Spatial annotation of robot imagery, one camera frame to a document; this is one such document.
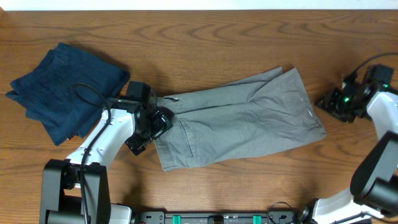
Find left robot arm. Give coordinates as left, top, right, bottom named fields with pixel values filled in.
left=39, top=98, right=172, bottom=224

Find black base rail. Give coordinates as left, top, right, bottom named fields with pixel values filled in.
left=139, top=211, right=297, bottom=224

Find folded dark blue garment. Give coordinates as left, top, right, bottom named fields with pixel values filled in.
left=6, top=43, right=130, bottom=146

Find grey shorts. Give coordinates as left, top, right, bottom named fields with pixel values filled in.
left=155, top=67, right=326, bottom=171

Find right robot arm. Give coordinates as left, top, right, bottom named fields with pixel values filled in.
left=295, top=80, right=397, bottom=223

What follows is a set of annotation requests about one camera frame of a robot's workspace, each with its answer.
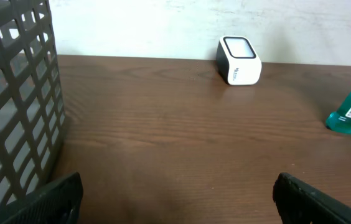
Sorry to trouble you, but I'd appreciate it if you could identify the white barcode scanner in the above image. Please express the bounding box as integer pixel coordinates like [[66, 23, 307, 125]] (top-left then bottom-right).
[[215, 35, 262, 86]]

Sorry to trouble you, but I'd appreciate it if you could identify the grey plastic shopping basket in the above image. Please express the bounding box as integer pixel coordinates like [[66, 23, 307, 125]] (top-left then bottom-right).
[[0, 0, 66, 208]]

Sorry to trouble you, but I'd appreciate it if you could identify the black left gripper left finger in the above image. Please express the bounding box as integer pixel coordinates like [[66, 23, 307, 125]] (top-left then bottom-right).
[[0, 172, 83, 224]]

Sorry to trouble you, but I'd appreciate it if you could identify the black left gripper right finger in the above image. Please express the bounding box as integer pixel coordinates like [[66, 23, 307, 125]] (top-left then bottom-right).
[[273, 172, 351, 224]]

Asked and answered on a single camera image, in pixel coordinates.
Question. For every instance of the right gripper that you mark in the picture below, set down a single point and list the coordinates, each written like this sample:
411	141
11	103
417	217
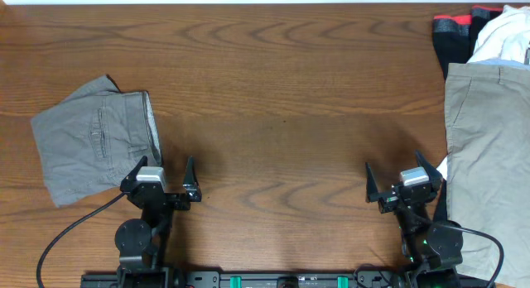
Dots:
389	199

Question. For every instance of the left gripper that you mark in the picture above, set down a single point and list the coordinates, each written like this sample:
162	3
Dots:
180	205

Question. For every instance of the khaki shorts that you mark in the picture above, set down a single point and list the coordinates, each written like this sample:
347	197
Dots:
487	133

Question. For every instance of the black garment with red band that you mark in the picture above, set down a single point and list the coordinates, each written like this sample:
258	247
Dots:
454	37

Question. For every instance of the white shirt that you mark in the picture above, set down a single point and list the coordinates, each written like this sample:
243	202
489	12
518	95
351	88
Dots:
504	38

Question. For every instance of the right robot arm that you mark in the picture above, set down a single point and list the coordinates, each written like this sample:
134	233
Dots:
433	247

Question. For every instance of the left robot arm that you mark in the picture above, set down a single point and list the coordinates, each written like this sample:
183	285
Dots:
142	241

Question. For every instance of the folded grey shorts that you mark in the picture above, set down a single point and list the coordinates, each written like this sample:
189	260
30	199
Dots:
93	138

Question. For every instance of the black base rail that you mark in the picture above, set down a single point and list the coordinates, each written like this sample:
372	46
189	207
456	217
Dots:
214	279

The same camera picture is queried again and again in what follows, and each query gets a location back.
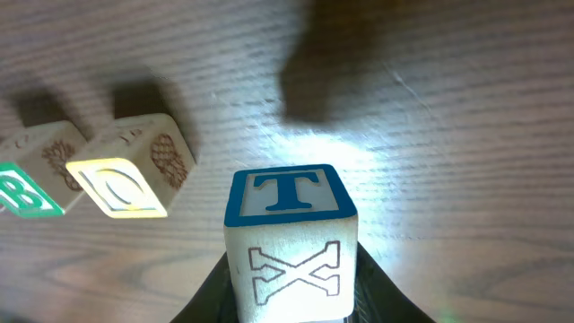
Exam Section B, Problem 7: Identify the green T letter block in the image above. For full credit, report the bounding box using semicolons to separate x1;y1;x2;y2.
223;164;359;322

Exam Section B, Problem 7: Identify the green B letter block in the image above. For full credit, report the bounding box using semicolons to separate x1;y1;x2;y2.
1;120;86;218

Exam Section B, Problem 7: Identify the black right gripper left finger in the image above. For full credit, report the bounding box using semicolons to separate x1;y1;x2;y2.
171;253;238;323

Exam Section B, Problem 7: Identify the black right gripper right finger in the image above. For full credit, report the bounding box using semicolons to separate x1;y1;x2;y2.
352;243;434;323

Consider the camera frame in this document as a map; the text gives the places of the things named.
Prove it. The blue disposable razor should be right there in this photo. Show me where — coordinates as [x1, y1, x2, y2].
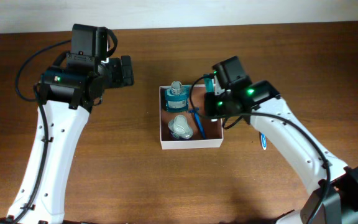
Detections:
[187, 108, 206, 139]

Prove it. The green toothpaste tube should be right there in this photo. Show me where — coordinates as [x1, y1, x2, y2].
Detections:
[203, 78, 214, 93]

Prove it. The teal mouthwash bottle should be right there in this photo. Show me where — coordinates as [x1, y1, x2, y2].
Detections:
[165, 81, 189, 113]

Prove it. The purple pump soap bottle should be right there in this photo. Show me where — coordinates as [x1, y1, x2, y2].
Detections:
[168, 115, 193, 141]

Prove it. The blue white toothbrush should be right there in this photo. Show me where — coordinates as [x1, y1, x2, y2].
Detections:
[260, 133, 267, 150]

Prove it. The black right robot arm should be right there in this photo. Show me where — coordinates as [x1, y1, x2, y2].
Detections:
[205, 56, 358, 224]

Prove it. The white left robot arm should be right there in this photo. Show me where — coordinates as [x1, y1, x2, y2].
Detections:
[0, 24, 134, 224]

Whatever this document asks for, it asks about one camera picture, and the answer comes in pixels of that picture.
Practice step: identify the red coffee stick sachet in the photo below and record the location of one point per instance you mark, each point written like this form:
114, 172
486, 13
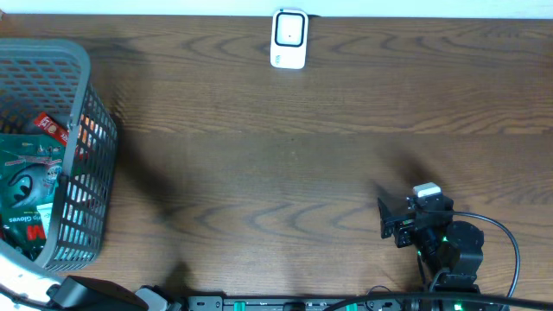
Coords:
47, 125

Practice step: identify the grey plastic mesh basket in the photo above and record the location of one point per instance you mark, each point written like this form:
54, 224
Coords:
53, 76

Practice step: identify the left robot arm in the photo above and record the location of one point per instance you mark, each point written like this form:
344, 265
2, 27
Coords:
25, 286

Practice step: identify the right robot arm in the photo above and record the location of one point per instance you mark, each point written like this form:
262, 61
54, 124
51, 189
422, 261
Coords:
451, 251

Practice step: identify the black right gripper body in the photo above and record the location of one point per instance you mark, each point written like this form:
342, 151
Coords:
403, 226

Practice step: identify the white barcode scanner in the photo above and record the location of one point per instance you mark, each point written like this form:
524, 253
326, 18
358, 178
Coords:
289, 36

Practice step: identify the green grip gloves package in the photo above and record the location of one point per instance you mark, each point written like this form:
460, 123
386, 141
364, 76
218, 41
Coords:
30, 168

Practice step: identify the orange snack box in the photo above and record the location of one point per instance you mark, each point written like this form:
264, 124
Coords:
89, 132

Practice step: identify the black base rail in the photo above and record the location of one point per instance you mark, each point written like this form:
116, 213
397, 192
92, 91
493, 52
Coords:
220, 303

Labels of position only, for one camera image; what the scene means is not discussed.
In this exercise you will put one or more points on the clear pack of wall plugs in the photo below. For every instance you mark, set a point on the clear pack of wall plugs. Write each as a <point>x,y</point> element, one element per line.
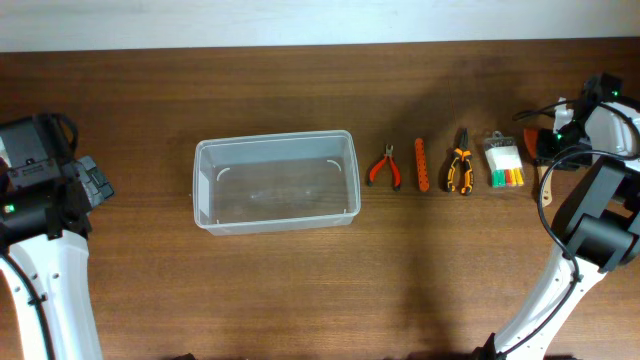
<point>504,161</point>

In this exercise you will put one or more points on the orange scraper with wooden handle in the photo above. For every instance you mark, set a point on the orange scraper with wooden handle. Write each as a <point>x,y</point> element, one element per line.
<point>537,144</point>

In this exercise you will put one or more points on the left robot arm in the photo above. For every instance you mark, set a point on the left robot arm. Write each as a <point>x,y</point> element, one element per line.
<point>47,195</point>

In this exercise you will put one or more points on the orange-black long-nose pliers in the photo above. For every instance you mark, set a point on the orange-black long-nose pliers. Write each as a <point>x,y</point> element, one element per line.
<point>461,156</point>

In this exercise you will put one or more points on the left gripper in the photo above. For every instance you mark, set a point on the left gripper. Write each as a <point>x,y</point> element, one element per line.
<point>95,170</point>

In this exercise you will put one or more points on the clear plastic container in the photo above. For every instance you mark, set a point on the clear plastic container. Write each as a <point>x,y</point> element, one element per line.
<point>277,182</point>

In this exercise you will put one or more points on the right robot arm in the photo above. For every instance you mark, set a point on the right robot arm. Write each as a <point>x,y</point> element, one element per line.
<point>596,228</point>

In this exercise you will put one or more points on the orange drill bit holder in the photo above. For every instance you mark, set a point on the orange drill bit holder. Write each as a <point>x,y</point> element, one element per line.
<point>421,165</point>

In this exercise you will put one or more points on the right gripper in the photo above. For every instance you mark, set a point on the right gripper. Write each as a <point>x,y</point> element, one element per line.
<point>543,152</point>

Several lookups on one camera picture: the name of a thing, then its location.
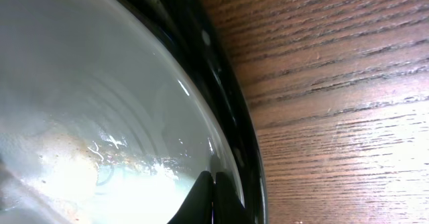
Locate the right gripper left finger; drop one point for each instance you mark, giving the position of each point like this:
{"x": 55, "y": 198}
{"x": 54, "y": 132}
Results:
{"x": 197, "y": 206}

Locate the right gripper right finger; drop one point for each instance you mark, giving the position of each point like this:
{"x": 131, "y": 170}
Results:
{"x": 227, "y": 208}

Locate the pale blue plate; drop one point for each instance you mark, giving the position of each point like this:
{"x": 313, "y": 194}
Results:
{"x": 99, "y": 122}

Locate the black round tray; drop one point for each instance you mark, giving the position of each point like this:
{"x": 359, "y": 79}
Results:
{"x": 187, "y": 31}

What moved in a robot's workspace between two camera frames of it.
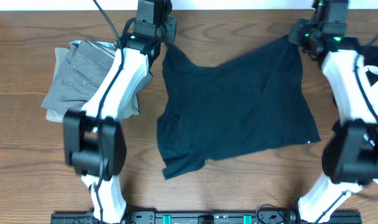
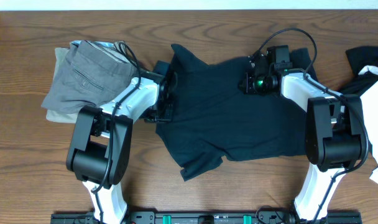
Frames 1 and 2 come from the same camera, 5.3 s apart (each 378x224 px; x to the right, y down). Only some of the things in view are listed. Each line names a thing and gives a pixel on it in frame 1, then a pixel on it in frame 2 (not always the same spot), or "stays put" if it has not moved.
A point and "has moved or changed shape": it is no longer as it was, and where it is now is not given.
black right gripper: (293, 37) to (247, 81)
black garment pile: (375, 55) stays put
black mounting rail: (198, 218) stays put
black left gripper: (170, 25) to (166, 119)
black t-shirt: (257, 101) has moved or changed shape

- _PROBLEM DETAILS_
Output only the lines above from the line that holds "Practice step: identify the black base" through the line that holds "wooden handle in", both ends included, and exclude pictures.

- _FINISHED EXERCISE_
Practice step: identify the black base rail in the photo above and record the location of one point per instance you mark, each point written like this form:
116, 213
397, 192
92, 91
493, 52
Coords:
220, 303

Labels of position only, for one camera image; what the scene means is not discussed.
In this exercise you will put one or more points on the clear pack of wall plugs in the photo below. For every instance you mark, set a point on the clear pack of wall plugs. Write each as a <point>x,y</point> element, one element per line.
<point>504,161</point>

In this exercise you will put one or more points on the orange scraper with wooden handle in the photo above. For every instance you mark, set a point on the orange scraper with wooden handle. Write each as a <point>x,y</point> element, one element per line.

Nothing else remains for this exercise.